Three major industries once thrived in Nyack: sandstone quarrying for New York City buildings (c. 1800–1840); boat building—sloops, steamboats, then pleasure craft and World War I and World War II submarine chasers (ca. 1915–1948); and shoe manufacturing (ca. 1828–1900).

Following the extension of the Northern Branch into the community in the mid-19th century, rapid growth ensued. As town government was no longer seen as an effective way to deal with the community's needs, village incorporation was discussed. Fearing higher taxes, those in what would have become the northern part of Nyack village formed their own municipal corporation first, named Upper Nyack. Nyack village was incorporated, although without this northern portion. Residents in the southern part of Nyack village, however, soon became dissatisfied with the notion of paying taxes that more heavily benefited the rest of the village. After succeeding in dissolving Nyack's corporation, the southern portion of the former village incorporated as the village of South Nyack. The area between Upper Nyack and South Nyack was reincorporated thereafter, again as Nyack.

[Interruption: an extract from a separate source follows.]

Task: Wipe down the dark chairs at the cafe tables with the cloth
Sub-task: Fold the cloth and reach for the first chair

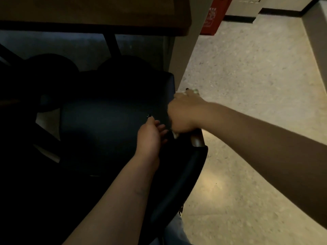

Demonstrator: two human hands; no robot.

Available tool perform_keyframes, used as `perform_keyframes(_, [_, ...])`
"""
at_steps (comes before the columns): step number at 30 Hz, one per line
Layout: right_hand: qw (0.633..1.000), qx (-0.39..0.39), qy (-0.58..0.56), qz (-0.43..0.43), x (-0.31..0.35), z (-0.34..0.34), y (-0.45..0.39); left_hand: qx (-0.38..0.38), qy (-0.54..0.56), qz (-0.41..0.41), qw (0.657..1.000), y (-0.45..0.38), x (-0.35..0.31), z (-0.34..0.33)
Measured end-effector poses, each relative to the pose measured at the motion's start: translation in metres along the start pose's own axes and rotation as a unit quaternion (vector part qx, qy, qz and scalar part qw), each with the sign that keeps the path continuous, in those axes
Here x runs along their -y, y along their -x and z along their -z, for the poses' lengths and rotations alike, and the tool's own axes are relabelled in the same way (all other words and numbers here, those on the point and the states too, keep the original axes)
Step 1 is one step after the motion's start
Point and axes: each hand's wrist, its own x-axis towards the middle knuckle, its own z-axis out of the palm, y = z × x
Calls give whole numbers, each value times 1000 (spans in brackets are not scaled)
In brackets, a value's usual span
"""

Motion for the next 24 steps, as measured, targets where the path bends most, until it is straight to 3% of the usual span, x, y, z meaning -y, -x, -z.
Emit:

The Nyack Rocklands were a minor league baseball team based in Nyack, New York. Unofficially nicknamed the "Rockies", the Rocklands played as members of the Class D level North Atlantic League from 1946 to 1948 and were an affiliate of the Philadelphia Athletics in 1947.

Throughout the 18th and 19th centuries, Nyack was known for its shipbuilding and was the commercial center of Rockland County. In the 19th century, a number of factories manufactured shoes. The Erie Railroad connected with Jersey City, New Jersey, where ferries took passengers to Chambers Street, New York City, until service was discontinued in 1966. With the completion of the Tappan Zee Bridge in December 1955, connecting South Nyack with Tarrytown in Westchester County, the population increased and Nyack's commercial sector expanded.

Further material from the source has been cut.